* Directions: Working from the entries below, give again each line from the first through the one containing "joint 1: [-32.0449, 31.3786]", exactly and with nothing else.

* Dataset entries:

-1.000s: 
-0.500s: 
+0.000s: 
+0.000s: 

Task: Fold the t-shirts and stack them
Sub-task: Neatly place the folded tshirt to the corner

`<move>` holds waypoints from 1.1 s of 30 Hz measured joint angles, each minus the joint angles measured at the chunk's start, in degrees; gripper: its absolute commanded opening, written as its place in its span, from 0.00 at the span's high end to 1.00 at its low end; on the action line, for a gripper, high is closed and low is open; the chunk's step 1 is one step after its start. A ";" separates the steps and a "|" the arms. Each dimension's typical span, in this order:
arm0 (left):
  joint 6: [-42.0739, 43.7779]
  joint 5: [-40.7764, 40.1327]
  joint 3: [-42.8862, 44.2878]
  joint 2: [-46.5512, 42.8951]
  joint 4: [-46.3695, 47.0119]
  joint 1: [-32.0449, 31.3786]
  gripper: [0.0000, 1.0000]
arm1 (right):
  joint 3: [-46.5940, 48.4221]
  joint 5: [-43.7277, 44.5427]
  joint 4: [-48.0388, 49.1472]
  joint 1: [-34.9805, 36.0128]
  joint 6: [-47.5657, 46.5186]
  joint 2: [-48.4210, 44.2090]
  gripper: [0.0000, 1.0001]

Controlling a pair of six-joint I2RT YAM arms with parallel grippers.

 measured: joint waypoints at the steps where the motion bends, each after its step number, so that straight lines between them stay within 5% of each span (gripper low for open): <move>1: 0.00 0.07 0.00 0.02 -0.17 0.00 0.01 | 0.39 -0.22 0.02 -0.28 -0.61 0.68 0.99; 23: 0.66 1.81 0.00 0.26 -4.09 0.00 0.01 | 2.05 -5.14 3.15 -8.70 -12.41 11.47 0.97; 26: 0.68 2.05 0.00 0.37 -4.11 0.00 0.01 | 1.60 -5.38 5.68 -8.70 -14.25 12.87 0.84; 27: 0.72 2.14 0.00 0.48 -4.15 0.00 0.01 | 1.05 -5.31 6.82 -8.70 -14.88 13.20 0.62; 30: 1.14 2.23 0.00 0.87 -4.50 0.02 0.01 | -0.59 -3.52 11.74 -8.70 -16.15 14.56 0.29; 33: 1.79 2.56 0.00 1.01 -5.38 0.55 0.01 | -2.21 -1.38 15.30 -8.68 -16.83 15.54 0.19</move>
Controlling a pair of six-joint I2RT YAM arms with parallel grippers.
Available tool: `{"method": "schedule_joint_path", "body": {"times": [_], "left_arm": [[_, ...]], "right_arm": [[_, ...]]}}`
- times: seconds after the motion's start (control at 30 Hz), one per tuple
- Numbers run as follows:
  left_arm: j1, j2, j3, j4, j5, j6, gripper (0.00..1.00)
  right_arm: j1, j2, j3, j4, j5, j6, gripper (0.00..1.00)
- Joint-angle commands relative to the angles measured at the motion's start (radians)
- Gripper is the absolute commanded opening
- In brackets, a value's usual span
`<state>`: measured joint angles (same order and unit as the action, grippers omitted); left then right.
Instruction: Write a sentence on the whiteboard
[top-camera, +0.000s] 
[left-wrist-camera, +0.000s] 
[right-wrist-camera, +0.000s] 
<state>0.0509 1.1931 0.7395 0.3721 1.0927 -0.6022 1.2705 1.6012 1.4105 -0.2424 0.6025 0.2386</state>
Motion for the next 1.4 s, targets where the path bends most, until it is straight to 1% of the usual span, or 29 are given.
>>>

* Task result:
-1.000s: 
-0.500s: 
+0.000s: 
+0.000s: 

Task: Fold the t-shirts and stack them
Sub-task: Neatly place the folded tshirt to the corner

`<move>` holds waypoints from 1.1 s of 30 Hz measured joint angles, each minus the joint angles measured at the chunk's start, in degrees; gripper: its absolute commanded opening, written as its place in its span, from 0.00 at the span's high end to 1.00 at its low end; on the action line, for a gripper, high is closed and low is open; the chunk's step 1 is one step after its start. A ";" separates the steps and a "|" the arms. Each dimension's typical span, in this order:
arm0 (left):
  joint 6: [-42.0739, 43.7779]
  joint 5: [-40.7764, 40.1327]
  joint 3: [-42.8862, 44.2878]
  joint 2: [-46.5512, 42.8951]
  joint 4: [-46.3695, 47.0119]
  joint 1: [-32.0449, 31.3786]

Nothing remains to be added to the exercise.